Gazze’de hukuk sisteminin çökmesiyle kadınlar haklarına ulaşamıyor
Gazze’de savaşın yarattığı sonuçları birçok yönüyle değerlendiren Avukat Aila Nassar, hukuk sisteminin çökmesiyle kadınların artık haklarına ulaşamadığına dikkat çekerek, acil geçici çözümlerin bulunması için çağrıda bulundu.
NAGHAM KARAJEH
Gazze- İsrail’in Gazze Şeridi’ne yönelik devam eden saldırıları hukuk sistemine de büyük zarar verirken, kadınlar savaşın zorlu koşulları karşısında büyük bir yaşam mücadelesi veriyor. Kadınlar sadece İsrail saldırıları değil aynı zamanda erkek şiddetine de maruz kalıyor. Bölgedeki savaş ihlalleri çoğaltırken kadınların hukuki bir süreç içinde korunması ise neredeyse imkansız bir hale geliyor.

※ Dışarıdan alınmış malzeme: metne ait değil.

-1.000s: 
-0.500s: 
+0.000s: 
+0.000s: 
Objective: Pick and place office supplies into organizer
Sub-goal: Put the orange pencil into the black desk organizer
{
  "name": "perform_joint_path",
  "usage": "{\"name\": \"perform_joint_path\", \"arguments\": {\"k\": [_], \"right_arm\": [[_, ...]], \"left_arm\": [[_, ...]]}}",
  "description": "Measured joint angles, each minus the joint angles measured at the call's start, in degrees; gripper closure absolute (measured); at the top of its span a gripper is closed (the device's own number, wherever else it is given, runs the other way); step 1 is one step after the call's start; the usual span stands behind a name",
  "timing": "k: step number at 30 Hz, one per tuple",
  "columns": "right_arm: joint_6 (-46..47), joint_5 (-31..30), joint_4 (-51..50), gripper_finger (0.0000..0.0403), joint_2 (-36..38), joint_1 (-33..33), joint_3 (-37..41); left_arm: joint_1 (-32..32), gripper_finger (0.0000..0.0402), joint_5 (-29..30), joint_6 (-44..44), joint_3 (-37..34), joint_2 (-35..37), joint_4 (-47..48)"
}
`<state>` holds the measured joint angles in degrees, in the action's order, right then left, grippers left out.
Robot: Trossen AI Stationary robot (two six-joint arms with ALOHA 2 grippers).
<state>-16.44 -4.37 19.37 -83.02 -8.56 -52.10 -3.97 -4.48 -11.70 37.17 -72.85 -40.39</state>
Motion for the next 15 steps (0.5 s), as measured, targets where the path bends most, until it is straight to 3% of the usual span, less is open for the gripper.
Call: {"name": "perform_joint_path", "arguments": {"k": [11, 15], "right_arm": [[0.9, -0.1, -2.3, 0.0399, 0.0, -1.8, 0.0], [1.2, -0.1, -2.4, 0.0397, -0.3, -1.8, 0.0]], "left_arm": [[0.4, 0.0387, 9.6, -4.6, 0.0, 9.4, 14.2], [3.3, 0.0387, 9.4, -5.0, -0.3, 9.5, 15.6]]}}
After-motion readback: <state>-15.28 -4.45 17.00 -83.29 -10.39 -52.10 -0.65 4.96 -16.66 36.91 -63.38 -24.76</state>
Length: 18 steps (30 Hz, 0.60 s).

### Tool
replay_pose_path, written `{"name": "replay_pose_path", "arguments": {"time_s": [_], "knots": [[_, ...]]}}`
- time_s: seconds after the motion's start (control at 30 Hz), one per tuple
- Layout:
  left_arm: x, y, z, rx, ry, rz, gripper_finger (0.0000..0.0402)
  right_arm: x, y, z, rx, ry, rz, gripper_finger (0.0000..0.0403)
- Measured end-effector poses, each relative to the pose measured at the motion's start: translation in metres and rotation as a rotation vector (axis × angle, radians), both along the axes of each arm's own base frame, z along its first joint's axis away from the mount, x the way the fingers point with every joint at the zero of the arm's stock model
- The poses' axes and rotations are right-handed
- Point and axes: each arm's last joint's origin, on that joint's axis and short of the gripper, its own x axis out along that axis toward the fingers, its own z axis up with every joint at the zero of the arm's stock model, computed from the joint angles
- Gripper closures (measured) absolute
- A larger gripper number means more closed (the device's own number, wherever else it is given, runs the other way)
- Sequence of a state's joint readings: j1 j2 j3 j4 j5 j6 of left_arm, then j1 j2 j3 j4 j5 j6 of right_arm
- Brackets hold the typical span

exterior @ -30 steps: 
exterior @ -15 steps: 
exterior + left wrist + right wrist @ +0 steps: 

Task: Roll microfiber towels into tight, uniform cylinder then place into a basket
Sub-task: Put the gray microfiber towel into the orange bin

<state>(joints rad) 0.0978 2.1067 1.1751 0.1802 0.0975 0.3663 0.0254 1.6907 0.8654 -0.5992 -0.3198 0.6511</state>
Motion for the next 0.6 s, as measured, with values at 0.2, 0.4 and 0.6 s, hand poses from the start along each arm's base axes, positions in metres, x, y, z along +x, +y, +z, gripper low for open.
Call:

‘Kadınların durumu hızla kötüleşiyor’
Gazze Şeridi’nde yaşananları konuştuğumuz Avukat Aila Nassar, savaşın başlamasından bu yana Gazze'deki kadınların durumunun hızla kötüleştiğini belirtti. Avukat Aila Nassar, bu durumu “Savaştan önce yaşadıkları ihlaller karşısında hukuk yoluna başvuran kadınlar şimdi bu konuda yasal bir boşluk yaşıyorlar. Savaş devam ettikçe işler daha da karmaşık hale geldi. Gazze’deki kadınlar, kendilerine koruma sağlayacak, haklarını geri verecek mekanizma bulamadan artan ihlallere maruz kalıyor” sözleriyle açıkladı.
‘Kadınlar daha savunmasız hale geldi’
Gazze Şeridi'nde hukuk ve adalet sisteminin yokluğunda kadınların durumunun çok trajik ve karmaşık olduğunu dile getiren Aila Nassar, “Savaştan önce kadınlar haklarını alabilmek için mahkemelere, güvenlik yetkililerine ve insan hakları merkezlerine şikayetlerde bulunabiliyorlardı. Savaşın on birinci ayındayız ve mahkemelerin çoğu yıkıldı, dava arşivleri yakıldı ve yok edildi. Savaştan önce Gazzeli kadınlar sosyal ve ekonomik sorunların yanı sıra ayrımcılığa maruz kalıyorlardı. Savaşla birlikte şiddetin artması ve hukuki alt yapının çökmesiyle kadınlar daha çok savunmasız hale geldiler. Savaştan önce bu koşulları değiştirmeye yönelik girişimler vardı, ancak devam eden çatışma bu çabalarda önemli bir düşüşe yol açtı” ifadelerinde bulundu.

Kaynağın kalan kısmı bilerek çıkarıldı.